**Work to complete:** Where an entry below contains an image, skip the image and reproduce the rest exactly.

**Available records:**
○ ○ ○ ○ ○ ○ ○

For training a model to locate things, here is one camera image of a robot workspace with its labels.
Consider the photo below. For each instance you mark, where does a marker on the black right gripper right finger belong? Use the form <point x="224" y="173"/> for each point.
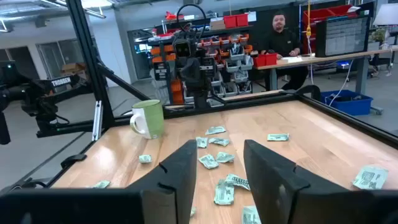
<point x="273" y="186"/>

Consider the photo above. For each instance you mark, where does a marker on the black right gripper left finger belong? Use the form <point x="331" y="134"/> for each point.
<point x="174" y="186"/>

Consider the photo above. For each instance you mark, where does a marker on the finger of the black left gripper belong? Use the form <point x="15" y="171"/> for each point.
<point x="196" y="71"/>
<point x="185" y="74"/>

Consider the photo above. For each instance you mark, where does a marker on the green-white sweetener packet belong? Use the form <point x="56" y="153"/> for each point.
<point x="370" y="177"/>
<point x="237" y="181"/>
<point x="278" y="137"/>
<point x="219" y="142"/>
<point x="101" y="184"/>
<point x="224" y="193"/>
<point x="192" y="211"/>
<point x="215" y="130"/>
<point x="145" y="158"/>
<point x="250" y="215"/>
<point x="208" y="161"/>
<point x="224" y="157"/>
<point x="201" y="142"/>

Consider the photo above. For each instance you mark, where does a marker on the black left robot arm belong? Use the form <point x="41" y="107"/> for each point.
<point x="203" y="93"/>

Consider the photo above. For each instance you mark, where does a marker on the parts shelf rack with bins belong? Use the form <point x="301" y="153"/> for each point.
<point x="230" y="53"/>

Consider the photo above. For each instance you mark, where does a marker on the large red storage bins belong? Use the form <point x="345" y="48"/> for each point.
<point x="326" y="12"/>

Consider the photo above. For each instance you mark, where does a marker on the small red storage bin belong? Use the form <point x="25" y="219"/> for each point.
<point x="259" y="60"/>
<point x="242" y="20"/>
<point x="271" y="59"/>
<point x="230" y="21"/>

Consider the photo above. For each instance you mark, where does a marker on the green white ceramic mug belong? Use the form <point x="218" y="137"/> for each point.
<point x="149" y="119"/>

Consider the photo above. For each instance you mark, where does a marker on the person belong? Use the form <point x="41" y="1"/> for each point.
<point x="284" y="43"/>

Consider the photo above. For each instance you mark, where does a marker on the blue plastic bin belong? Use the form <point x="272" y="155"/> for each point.
<point x="348" y="104"/>

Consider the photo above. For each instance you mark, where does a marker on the brown cardboard box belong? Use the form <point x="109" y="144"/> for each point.
<point x="73" y="68"/>

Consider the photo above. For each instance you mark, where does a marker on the wooden top desk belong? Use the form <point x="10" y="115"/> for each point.
<point x="326" y="57"/>

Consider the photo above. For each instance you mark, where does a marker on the black computer monitor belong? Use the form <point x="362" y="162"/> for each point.
<point x="342" y="35"/>

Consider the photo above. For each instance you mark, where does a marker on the black Trossen-labelled machine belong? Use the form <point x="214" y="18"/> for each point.
<point x="40" y="96"/>

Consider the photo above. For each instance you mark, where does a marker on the green potted plant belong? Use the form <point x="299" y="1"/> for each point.
<point x="377" y="35"/>

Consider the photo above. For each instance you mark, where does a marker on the white lamp shade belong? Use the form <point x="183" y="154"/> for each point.
<point x="387" y="14"/>

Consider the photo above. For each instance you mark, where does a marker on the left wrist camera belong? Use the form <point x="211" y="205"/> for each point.
<point x="183" y="48"/>

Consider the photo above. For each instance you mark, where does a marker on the silver aluminium bracket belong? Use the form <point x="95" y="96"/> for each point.
<point x="97" y="121"/>

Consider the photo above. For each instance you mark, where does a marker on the black frame clip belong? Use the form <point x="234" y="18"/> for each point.
<point x="32" y="183"/>
<point x="73" y="160"/>

○ ○ ○ ○ ○ ○ ○

**Task answer:**
For training a model to locate things, here is one camera image of a robot workspace with its labels.
Consider the photo below. For each instance you mark, where does a marker on the black right gripper right finger belong? Use the form <point x="224" y="173"/> for each point.
<point x="273" y="186"/>

Consider the photo above. For each instance you mark, where does a marker on the black right gripper left finger belong? Use the form <point x="331" y="134"/> for each point.
<point x="174" y="186"/>

Consider the photo above. For each instance you mark, where does a marker on the finger of the black left gripper belong? Use the form <point x="15" y="171"/> for each point.
<point x="196" y="71"/>
<point x="185" y="74"/>

Consider the photo above. For each instance you mark, where does a marker on the green-white sweetener packet belong? Use the form <point x="56" y="153"/> for each point.
<point x="370" y="177"/>
<point x="237" y="181"/>
<point x="278" y="137"/>
<point x="219" y="142"/>
<point x="101" y="184"/>
<point x="224" y="193"/>
<point x="192" y="211"/>
<point x="215" y="130"/>
<point x="145" y="158"/>
<point x="250" y="215"/>
<point x="208" y="161"/>
<point x="224" y="157"/>
<point x="201" y="142"/>

Consider the photo above. For each instance you mark, where does a marker on the black left robot arm belong? Use the form <point x="41" y="107"/> for each point.
<point x="203" y="93"/>

Consider the photo above. For each instance you mark, where does a marker on the parts shelf rack with bins belong? Use the form <point x="301" y="153"/> for each point.
<point x="230" y="53"/>

Consider the photo above. For each instance you mark, where does a marker on the large red storage bins belong? Use the form <point x="345" y="48"/> for each point.
<point x="326" y="12"/>

Consider the photo above. For each instance you mark, where does a marker on the small red storage bin belong? Use the form <point x="25" y="219"/> for each point.
<point x="259" y="60"/>
<point x="242" y="20"/>
<point x="271" y="59"/>
<point x="230" y="21"/>

Consider the photo above. For each instance you mark, where does a marker on the green white ceramic mug belong? Use the form <point x="218" y="137"/> for each point.
<point x="149" y="119"/>

Consider the photo above. For each instance you mark, where does a marker on the person belong? Use the form <point x="41" y="1"/> for each point.
<point x="284" y="43"/>

Consider the photo above. For each instance you mark, where does a marker on the blue plastic bin belong? Use the form <point x="272" y="155"/> for each point.
<point x="348" y="104"/>

Consider the photo above. For each instance you mark, where does a marker on the brown cardboard box belong? Use the form <point x="109" y="144"/> for each point.
<point x="73" y="68"/>

Consider the photo above. For each instance you mark, where does a marker on the wooden top desk belong? Use the form <point x="10" y="115"/> for each point.
<point x="326" y="57"/>

Consider the photo above. For each instance you mark, where does a marker on the black computer monitor belong? Use the form <point x="362" y="162"/> for each point.
<point x="342" y="35"/>

Consider the photo above. For each instance you mark, where does a marker on the black Trossen-labelled machine belong? Use the form <point x="214" y="18"/> for each point.
<point x="40" y="96"/>

Consider the photo above. For each instance you mark, where does a marker on the green potted plant belong? Use the form <point x="299" y="1"/> for each point.
<point x="377" y="35"/>

Consider the photo above. For each instance you mark, where does a marker on the white lamp shade belong? Use the form <point x="183" y="154"/> for each point.
<point x="387" y="14"/>

Consider the photo above. For each instance you mark, where does a marker on the left wrist camera belong? Use the form <point x="211" y="205"/> for each point.
<point x="183" y="48"/>

Consider the photo above. For each instance you mark, where does a marker on the silver aluminium bracket belong? Use the form <point x="95" y="96"/> for each point.
<point x="97" y="121"/>

Consider the photo above. For each instance you mark, where does a marker on the black frame clip belong? Use the form <point x="234" y="18"/> for each point.
<point x="32" y="183"/>
<point x="73" y="160"/>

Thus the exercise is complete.